Completion Gate
How Pulse AI checks task evidence before work can move into review.
The promise
The completion gate is Pulse AI's answer to "how do I know this work is actually ready to review?" It turns completion into a testable handoff instead of a chat claim.
For a normal task, the gate validates the board record, the Knowledge Item, the deliverables, the narration, the rubric, task-specific checks, and git proof. When it passes with promotion, the item moves to review. It does not move to done. The reviewer still decides whether the evidence is good enough.
What the gate checks
| Evidence area | What the reviewer should expect | Source of truth |
|---|---|---|
| Lifecycle state | startedAt, completedAt, activeTimeMs, dates.completed, and review timing fields are present and coherent. | Task frontmatter and scripts/completion-gate.js |
| Role and rubric | The task is graded against the role's skills with evidence, not a generic score. | Task frontmatter plus .pulse/behavior/skills/rubrics/ |
| Knowledge Item | The task links to a KI with metadata.json, timestamps.json, overview.md, and artifacts. | .pulse/knowledge/ |
| Deliverables | The board item has a deliverables array and the artifacts exist in the KI. | scripts/finalize-deliverable.js and task frontmatter |
| Voice proof | Narration exists when voice preferences require it, and it sits beside the deck. | KI artifacts and voice settings |
| Task-specific checks | The Phase 1 manifest names runnable checks and the gate runs them. | .pulse/actions/tasks/.manifests/ |
| Git receipt | The closeout identifies the commit, pushed remote, branch, touched files, and clean-status caveat. | gitReceipt frontmatter and git output |
This is a review readiness gate. It is deliberately stricter than "the code compiled" because Pulse AI work is often content, documentation, research, package validation, or user-facing proof.

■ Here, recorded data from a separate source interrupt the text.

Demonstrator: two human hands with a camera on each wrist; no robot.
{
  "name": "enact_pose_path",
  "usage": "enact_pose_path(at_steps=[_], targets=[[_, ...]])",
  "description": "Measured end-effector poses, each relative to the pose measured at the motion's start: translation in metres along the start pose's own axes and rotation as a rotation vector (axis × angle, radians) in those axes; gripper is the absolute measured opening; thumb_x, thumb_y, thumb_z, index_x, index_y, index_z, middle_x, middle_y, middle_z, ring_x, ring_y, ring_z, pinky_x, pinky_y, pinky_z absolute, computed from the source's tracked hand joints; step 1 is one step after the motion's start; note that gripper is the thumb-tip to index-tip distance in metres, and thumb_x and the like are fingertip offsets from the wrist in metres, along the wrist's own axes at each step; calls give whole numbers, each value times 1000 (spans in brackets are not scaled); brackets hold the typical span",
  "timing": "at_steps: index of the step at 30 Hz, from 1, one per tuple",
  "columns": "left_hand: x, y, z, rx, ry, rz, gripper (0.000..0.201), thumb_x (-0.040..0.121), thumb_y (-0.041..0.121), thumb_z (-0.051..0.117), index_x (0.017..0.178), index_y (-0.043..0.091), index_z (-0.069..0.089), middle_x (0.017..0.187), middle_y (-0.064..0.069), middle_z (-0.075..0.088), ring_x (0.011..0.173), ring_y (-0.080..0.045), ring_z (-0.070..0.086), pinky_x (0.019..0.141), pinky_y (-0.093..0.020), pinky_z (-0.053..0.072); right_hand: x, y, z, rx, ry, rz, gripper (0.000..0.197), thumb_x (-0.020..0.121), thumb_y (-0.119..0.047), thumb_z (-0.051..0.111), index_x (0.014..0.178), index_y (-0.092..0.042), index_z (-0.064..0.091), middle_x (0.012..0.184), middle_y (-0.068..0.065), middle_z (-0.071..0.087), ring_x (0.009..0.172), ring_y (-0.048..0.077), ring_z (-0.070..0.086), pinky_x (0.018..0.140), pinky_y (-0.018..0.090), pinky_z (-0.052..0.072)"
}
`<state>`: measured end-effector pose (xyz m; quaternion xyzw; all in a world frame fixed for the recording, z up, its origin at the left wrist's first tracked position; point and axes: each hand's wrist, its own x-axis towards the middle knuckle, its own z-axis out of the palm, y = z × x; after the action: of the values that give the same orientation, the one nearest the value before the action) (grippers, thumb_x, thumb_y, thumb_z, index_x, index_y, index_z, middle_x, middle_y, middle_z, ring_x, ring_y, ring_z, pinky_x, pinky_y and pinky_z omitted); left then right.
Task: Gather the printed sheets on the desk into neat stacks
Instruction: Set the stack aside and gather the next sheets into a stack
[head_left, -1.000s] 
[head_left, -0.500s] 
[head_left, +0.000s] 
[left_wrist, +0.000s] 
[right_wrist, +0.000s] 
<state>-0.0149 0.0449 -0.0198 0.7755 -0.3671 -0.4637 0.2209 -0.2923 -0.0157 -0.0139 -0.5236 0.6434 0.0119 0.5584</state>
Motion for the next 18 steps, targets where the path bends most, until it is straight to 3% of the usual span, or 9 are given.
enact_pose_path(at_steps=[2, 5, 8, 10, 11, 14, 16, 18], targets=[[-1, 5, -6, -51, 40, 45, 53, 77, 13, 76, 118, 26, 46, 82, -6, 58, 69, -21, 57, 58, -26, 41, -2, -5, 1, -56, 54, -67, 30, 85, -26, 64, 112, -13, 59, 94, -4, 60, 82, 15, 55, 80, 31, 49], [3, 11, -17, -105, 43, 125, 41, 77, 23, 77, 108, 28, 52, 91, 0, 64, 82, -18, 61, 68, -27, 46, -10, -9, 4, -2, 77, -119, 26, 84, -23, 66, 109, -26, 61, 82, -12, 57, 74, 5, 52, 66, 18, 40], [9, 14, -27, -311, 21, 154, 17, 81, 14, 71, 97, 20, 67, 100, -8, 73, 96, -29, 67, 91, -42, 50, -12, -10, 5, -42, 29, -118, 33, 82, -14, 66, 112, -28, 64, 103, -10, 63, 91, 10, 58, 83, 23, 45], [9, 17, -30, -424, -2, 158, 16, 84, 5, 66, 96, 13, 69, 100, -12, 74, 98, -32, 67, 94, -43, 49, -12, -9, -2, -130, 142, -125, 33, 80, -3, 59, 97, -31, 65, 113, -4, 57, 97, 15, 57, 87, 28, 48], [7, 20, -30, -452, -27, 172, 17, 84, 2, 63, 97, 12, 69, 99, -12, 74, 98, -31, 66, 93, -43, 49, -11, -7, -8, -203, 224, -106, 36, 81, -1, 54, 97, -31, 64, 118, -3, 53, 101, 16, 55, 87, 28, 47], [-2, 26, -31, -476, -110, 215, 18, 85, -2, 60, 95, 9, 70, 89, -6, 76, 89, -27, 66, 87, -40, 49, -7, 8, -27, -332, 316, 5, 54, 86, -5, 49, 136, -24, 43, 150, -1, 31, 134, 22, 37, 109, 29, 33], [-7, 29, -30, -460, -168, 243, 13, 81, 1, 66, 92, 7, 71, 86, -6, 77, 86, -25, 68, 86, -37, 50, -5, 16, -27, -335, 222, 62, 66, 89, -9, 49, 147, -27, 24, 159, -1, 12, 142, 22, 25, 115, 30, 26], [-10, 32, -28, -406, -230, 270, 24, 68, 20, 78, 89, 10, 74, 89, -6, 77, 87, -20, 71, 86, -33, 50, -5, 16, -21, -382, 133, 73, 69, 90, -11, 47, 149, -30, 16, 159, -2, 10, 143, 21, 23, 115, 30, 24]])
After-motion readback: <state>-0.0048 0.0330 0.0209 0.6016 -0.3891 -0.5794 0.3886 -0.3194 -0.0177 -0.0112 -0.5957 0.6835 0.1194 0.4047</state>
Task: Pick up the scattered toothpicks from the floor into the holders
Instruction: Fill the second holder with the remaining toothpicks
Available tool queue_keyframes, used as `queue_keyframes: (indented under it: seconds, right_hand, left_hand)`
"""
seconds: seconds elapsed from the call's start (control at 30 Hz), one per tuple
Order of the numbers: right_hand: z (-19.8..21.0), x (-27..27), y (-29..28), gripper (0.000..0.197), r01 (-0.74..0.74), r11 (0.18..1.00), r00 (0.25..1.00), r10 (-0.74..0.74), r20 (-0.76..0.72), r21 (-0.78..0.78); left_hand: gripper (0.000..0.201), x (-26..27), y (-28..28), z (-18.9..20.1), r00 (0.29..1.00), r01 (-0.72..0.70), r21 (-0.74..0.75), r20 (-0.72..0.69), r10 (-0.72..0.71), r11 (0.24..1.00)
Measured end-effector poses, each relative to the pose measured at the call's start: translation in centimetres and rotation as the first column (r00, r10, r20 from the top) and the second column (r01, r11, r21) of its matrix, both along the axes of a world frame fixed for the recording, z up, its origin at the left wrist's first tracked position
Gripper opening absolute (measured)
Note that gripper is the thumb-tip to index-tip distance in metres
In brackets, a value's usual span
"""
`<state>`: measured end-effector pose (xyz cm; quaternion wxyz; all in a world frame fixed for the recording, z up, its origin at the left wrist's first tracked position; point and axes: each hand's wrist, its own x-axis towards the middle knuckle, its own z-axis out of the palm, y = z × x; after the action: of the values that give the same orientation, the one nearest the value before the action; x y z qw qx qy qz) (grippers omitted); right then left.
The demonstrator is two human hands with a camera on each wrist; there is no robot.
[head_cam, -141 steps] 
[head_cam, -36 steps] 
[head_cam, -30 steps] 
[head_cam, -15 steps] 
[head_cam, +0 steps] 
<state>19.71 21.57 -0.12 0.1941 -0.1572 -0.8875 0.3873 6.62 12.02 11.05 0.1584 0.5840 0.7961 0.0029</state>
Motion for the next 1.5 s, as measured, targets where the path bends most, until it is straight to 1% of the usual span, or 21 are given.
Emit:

What a passing result does not prove
A passing gate does not prove the task is correct, polished, or launch-approved. It proves the reviewer has enough attached evidence to make that decision.
Review can still reject a gated task when the visible UI is wrong, the copy overclaims, the screenshots are stale, a Knowledge Item contradicts live source, or the wrong task was solved. The gate prevents missing evidence; review judges the evidence.
Example: request to review
Use web-fix-reset-password-memory-leak as a concrete proof thread:
- The request was a small bug closeout: verify the reset-password auth listener is unsubscribed.
- Phase 1 created task-specific validation checks before claiming the fix.
- The implementation evidence pointed to the live reset-password page and the checks that verified the listener contract.
scripts/finalize-deliverable.jspackaged an HTML deck, narration, metadata, and overview into.pulse/knowledge/web-fix-reset-password-memory-leak/.- The task record linked the KI through
deliverables, added rubric grading, and documented the scope boundary. scripts/completion-gate.jsbecame the final wall before the item could enter review.
The useful part is not the artifact count. The useful part is the chain: request, validation, current source, KI, deliverables, narration, board link, and review status all point at the same claim.
Where media belongs
Completion-gate media should be evidence, not decoration. Good media includes:
| Media need | Best source |
|---|---|
| Gate output | Terminal capture or saved validation log from the task's final run. |
| Board proof | Screenshot of the task drawer showing status, deliverables, and review history. |
| KI proof | Screenshot of the Knowledge Item artifact list or the deck cover slide. |
| Product proof | Screenshot or screen recording of the actual product surface changed by the task. |
If media is not available, say that plainly in the task evidence. Do not create fake screenshots or publish internal closeout checklists as public docs.
Reviewer use
Before approving a task, ask four questions:
- Does the gate output match the current task?
- Do the KI and deliverables prove the same scope as the request?
- Are the task-specific checks strong enough for the risk?
- Is anything important missing from the review trail?
If any answer is weak, use Needs Revision or Rejected and keep the finding on the same task.